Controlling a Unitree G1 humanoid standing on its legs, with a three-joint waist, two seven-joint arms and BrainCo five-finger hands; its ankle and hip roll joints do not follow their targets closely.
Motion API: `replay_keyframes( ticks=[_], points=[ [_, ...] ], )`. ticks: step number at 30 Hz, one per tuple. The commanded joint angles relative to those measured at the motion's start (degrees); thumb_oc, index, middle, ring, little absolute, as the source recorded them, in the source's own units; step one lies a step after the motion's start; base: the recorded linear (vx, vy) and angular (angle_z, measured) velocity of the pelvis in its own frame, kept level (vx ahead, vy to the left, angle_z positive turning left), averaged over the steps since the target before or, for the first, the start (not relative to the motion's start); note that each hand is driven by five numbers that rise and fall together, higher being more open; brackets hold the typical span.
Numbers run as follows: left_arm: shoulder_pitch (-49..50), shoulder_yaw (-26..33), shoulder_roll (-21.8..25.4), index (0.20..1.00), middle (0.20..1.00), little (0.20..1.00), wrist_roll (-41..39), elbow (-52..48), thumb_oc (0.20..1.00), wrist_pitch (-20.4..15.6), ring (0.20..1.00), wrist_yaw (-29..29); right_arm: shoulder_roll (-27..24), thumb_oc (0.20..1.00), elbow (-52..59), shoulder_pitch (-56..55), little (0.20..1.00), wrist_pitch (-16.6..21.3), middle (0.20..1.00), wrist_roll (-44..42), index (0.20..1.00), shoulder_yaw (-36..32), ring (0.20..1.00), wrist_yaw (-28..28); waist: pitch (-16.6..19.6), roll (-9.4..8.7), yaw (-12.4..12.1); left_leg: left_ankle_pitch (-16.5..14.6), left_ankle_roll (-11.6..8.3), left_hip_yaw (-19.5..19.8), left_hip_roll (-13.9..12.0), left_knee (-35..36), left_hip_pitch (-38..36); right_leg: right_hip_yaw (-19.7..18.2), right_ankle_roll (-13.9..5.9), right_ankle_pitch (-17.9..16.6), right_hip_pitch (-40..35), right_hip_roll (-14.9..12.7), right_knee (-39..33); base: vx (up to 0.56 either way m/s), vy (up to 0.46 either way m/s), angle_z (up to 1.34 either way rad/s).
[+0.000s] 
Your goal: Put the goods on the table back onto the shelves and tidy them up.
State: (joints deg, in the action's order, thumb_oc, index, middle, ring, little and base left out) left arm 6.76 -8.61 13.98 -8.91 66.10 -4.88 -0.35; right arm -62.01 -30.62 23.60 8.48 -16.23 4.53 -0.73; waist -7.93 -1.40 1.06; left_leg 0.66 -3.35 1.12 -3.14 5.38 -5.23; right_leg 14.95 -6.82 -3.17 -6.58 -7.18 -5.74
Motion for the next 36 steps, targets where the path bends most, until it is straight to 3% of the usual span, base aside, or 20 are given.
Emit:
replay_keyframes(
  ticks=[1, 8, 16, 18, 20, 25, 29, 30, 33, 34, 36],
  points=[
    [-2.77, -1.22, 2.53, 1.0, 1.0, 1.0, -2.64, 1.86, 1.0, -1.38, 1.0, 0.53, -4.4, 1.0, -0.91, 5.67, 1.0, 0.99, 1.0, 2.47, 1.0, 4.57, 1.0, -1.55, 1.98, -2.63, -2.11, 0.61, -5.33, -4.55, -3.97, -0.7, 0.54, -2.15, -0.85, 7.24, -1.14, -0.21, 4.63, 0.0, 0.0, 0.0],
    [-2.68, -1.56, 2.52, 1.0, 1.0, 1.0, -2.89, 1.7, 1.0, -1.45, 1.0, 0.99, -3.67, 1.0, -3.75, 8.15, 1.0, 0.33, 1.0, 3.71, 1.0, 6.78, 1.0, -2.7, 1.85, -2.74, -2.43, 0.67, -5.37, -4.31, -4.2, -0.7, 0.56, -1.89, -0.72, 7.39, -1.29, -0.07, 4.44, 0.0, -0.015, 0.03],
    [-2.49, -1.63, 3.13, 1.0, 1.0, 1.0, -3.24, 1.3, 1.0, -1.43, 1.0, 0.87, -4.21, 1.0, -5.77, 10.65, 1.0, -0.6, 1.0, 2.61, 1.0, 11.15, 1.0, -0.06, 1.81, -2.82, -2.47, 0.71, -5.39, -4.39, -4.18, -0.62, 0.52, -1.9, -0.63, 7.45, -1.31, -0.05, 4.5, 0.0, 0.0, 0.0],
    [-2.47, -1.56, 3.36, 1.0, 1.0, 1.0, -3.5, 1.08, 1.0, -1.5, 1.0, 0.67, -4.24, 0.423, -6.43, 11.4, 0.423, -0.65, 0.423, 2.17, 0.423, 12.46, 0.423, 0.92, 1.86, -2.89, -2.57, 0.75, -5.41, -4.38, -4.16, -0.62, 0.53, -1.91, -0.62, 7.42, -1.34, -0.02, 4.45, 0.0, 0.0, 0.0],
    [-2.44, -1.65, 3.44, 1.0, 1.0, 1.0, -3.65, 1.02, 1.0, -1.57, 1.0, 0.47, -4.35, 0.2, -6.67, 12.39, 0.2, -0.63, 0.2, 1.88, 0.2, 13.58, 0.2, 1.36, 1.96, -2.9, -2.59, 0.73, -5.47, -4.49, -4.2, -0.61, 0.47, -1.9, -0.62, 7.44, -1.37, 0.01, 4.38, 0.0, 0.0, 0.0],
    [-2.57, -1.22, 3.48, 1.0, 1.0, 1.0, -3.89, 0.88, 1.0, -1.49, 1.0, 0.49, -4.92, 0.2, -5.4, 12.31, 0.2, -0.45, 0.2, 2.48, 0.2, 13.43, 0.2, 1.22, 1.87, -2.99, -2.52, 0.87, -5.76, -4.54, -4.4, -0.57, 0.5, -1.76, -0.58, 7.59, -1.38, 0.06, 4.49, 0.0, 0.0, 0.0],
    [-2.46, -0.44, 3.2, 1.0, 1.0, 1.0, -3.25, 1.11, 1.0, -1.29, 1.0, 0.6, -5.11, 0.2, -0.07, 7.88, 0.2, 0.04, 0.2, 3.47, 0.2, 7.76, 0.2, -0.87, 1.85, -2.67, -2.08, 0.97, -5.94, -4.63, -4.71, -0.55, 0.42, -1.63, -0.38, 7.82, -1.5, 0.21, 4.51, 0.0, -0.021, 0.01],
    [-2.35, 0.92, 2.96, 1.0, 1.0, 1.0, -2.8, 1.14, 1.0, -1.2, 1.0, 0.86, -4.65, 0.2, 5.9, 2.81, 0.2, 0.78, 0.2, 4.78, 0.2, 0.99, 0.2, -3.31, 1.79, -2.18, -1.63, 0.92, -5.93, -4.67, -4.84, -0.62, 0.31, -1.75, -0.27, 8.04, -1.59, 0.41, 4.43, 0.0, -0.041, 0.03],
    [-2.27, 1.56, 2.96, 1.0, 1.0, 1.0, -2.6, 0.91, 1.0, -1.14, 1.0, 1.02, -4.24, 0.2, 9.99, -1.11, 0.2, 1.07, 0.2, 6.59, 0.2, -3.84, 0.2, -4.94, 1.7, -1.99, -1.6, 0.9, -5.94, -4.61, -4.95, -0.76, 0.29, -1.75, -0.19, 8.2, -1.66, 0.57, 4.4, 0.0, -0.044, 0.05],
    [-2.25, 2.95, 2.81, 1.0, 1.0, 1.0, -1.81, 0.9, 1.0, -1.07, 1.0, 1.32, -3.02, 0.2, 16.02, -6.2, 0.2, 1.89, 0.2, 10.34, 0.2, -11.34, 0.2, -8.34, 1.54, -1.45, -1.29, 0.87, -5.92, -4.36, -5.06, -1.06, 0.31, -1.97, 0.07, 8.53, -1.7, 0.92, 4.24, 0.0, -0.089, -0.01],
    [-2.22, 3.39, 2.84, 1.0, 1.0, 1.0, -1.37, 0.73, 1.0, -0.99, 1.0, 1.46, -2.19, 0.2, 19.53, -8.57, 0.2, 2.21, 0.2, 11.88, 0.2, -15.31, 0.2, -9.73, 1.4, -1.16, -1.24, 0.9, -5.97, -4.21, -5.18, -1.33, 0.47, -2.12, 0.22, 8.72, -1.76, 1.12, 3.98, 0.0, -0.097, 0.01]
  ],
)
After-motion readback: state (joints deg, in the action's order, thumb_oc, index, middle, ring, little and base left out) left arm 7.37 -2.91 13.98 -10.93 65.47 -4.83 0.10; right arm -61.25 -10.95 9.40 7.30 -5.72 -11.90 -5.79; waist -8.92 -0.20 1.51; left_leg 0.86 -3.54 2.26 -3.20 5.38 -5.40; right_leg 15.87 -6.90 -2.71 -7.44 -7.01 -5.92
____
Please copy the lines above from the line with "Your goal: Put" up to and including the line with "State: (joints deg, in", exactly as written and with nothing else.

Your goal: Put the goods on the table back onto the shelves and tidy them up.
State: (joints deg, in the action's order, thumb_oc, index, middle, ring, little and base left out) left arm 6.76 -8.61 13.98 -8.91 66.10 -4.88 -0.35; right arm -62.01 -30.62 23.60 8.48 -16.23 4.53 -0.73; waist -7.93 -1.40 1.06; left_leg 0.66 -3.35 1.12 -3.14 5.38 -5.23; right_leg 14.95 -6.82 -3.17 -6.58 -7.18 -5.74

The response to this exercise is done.